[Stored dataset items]
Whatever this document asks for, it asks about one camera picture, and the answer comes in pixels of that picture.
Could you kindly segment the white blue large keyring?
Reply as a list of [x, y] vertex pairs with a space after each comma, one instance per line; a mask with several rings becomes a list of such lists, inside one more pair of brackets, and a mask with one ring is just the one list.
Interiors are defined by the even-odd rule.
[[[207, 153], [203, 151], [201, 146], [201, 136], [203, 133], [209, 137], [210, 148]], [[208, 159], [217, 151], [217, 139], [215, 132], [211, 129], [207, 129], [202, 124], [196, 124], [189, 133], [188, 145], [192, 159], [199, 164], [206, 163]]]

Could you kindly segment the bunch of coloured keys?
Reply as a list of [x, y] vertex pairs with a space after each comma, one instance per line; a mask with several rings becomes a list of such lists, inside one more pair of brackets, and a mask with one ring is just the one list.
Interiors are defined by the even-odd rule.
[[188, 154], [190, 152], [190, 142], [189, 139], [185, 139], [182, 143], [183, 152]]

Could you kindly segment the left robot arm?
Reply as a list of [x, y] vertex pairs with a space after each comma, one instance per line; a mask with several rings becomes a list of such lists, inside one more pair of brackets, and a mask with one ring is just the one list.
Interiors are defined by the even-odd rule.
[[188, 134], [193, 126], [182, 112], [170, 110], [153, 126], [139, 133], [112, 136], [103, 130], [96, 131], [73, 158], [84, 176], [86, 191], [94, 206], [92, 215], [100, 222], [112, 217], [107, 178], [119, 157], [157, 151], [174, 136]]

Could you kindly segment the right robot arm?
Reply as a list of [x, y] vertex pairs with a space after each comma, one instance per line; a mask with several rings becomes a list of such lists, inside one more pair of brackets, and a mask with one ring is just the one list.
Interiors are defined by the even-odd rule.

(Instructions to follow)
Word for word, repeat every record.

(Output for this task)
Whatever this document asks for, it asks about one camera picture, and the answer comes in pixels of that picture.
Could you kindly segment the white blue large keyring?
Reply as a list of [x, y] vertex pairs with a space after each comma, one instance per line; a mask with several rings becomes a list of such lists, inside one more pair of brackets, and a mask with one ring is just the one list.
Interiors are defined by the even-odd rule.
[[[207, 153], [203, 151], [201, 146], [201, 136], [203, 133], [209, 137], [210, 148]], [[208, 159], [217, 151], [217, 139], [215, 132], [211, 129], [207, 129], [202, 124], [196, 124], [189, 133], [188, 145], [192, 159], [199, 164], [206, 163]]]

Could you kindly segment the bunch of coloured keys?
Reply as a list of [x, y] vertex pairs with a space after each comma, one instance per line; a mask with several rings becomes a list of such lists, inside one more pair of brackets, and a mask with one ring is just the one list.
Interiors are defined by the even-odd rule.
[[188, 154], [190, 152], [190, 142], [189, 139], [185, 139], [182, 143], [183, 152]]

Could you kindly segment the left robot arm?
Reply as a list of [x, y] vertex pairs with a space after each comma, one instance per line; a mask with several rings becomes a list of such lists, inside one more pair of brackets, and a mask with one ring is just the one list.
Interiors are defined by the even-odd rule.
[[188, 134], [193, 126], [182, 112], [170, 110], [153, 126], [139, 133], [112, 136], [103, 130], [96, 131], [73, 158], [84, 176], [86, 191], [94, 206], [92, 215], [100, 222], [112, 217], [107, 178], [119, 157], [157, 151], [174, 136]]

Could you kindly segment the right robot arm?
Reply as a list of [x, y] vertex pairs with a space after each comma, one instance per line; a mask with several rings becomes a list of such lists, inside one more pair of brackets, and a mask with one ring is just the one list.
Interiors are defined by the even-odd rule.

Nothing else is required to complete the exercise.